◆ WHAT TO PRODUCE ◆
Every record below must be set down again exactly as given.

Stored items

= = = = =

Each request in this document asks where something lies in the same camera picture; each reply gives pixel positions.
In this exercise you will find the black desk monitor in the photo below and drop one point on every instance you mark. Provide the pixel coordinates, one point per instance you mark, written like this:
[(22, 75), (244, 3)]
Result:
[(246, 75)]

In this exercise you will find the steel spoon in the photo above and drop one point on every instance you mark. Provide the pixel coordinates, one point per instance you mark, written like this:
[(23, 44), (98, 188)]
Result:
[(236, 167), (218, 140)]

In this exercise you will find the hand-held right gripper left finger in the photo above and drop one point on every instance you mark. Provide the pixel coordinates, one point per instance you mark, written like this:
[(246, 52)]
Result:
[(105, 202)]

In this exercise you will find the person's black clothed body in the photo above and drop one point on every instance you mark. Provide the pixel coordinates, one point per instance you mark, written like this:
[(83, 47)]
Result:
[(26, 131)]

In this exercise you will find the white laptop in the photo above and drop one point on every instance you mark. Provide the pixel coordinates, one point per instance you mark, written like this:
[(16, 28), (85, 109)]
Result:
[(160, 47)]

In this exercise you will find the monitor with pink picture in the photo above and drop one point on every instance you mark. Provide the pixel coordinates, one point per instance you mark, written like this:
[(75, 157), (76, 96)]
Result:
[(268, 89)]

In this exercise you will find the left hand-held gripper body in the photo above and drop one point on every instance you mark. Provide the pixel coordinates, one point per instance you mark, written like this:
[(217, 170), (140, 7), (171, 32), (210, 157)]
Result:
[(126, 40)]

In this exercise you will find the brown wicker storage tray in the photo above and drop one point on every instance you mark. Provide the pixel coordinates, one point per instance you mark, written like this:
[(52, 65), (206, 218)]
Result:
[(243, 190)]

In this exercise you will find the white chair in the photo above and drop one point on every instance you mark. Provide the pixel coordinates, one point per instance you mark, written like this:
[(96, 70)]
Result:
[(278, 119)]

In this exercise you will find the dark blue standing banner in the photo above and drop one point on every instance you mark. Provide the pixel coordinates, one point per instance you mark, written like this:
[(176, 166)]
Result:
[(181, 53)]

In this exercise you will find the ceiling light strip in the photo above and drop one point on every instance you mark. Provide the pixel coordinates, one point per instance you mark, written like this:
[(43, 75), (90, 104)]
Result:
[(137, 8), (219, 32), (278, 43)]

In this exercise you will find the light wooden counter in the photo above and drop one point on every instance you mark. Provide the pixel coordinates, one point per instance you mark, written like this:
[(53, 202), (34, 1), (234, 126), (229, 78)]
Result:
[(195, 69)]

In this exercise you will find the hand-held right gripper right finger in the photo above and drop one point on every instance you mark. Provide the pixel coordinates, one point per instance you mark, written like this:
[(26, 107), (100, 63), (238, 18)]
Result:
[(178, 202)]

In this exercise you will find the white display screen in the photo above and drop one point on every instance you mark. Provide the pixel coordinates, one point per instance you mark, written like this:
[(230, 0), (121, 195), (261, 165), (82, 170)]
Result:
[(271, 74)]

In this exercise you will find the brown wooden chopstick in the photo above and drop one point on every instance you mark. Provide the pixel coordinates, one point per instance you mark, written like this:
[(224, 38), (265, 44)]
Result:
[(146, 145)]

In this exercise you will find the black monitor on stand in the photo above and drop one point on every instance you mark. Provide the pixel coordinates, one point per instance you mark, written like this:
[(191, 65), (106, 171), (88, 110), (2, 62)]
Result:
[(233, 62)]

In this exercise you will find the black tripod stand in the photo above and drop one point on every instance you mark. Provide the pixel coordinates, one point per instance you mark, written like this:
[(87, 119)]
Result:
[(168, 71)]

= = = = =

◆ EXERCISE OUTPUT ◆
Each request in this document asks where something lies in the same camera picture; each reply gives pixel positions.
In this exercise you will find the black desk monitor in the photo below and drop one point on every instance you mark. Provide the pixel coordinates, one point per instance you mark, written like this:
[(22, 75), (244, 3)]
Result:
[(246, 75)]

In this exercise you will find the steel spoon in the photo above and drop one point on every instance you mark. Provide the pixel coordinates, one point per instance you mark, written like this:
[(23, 44), (98, 188)]
Result:
[(236, 167), (218, 140)]

In this exercise you will find the hand-held right gripper left finger in the photo above and drop one point on every instance you mark. Provide the pixel coordinates, one point per instance you mark, written like this:
[(246, 52)]
Result:
[(105, 202)]

In this exercise you will find the person's black clothed body in the photo above and drop one point on every instance you mark. Provide the pixel coordinates, one point per instance you mark, written like this:
[(83, 47)]
Result:
[(26, 131)]

In this exercise you will find the white laptop in the photo above and drop one point on every instance you mark. Provide the pixel coordinates, one point per instance you mark, written like this:
[(16, 28), (85, 109)]
Result:
[(160, 47)]

In this exercise you will find the monitor with pink picture in the photo above and drop one point on every instance you mark. Provide the pixel coordinates, one point per instance you mark, written like this:
[(75, 157), (76, 96)]
Result:
[(268, 89)]

In this exercise you will find the left hand-held gripper body in the photo above and drop one point on every instance you mark. Provide the pixel coordinates, one point per instance you mark, written like this:
[(217, 170), (140, 7), (171, 32), (210, 157)]
Result:
[(126, 40)]

In this exercise you will find the brown wicker storage tray in the photo above and drop one point on every instance you mark. Provide the pixel coordinates, one point per instance you mark, written like this:
[(52, 65), (206, 218)]
Result:
[(243, 190)]

In this exercise you will find the white chair in the photo above and drop one point on every instance you mark. Provide the pixel coordinates, one point per instance you mark, written like this:
[(96, 70)]
Result:
[(278, 119)]

In this exercise you will find the dark blue standing banner in the photo above and drop one point on every instance you mark. Provide the pixel coordinates, one point per instance you mark, written like this:
[(176, 166)]
Result:
[(181, 53)]

In this exercise you will find the ceiling light strip in the photo above and drop one point on every instance you mark. Provide the pixel coordinates, one point per instance you mark, written like this:
[(43, 75), (90, 104)]
Result:
[(137, 8), (219, 32), (278, 43)]

In this exercise you will find the light wooden counter in the photo above and drop one point on every instance you mark. Provide the pixel coordinates, one point per instance you mark, written like this:
[(53, 202), (34, 1), (234, 126), (229, 78)]
Result:
[(195, 69)]

In this exercise you will find the hand-held right gripper right finger in the photo above and drop one point on every instance you mark. Provide the pixel coordinates, one point per instance you mark, written like this:
[(26, 107), (100, 63), (238, 18)]
Result:
[(178, 202)]

In this exercise you will find the white display screen in the photo above and drop one point on every instance you mark. Provide the pixel coordinates, one point per instance you mark, written like this:
[(230, 0), (121, 195), (261, 165), (82, 170)]
Result:
[(271, 74)]

In this exercise you will find the brown wooden chopstick in the photo above and drop one point on every instance you mark. Provide the pixel coordinates, one point per instance you mark, written like this:
[(224, 38), (265, 44)]
Result:
[(146, 145)]

In this exercise you will find the black monitor on stand in the photo above and drop one point on every instance you mark. Provide the pixel coordinates, one point per instance you mark, written like this:
[(191, 65), (106, 171), (88, 110), (2, 62)]
Result:
[(233, 62)]

In this exercise you will find the black tripod stand in the photo above and drop one point on every instance you mark. Provide the pixel coordinates, one point per instance you mark, written like this:
[(87, 119)]
Result:
[(168, 71)]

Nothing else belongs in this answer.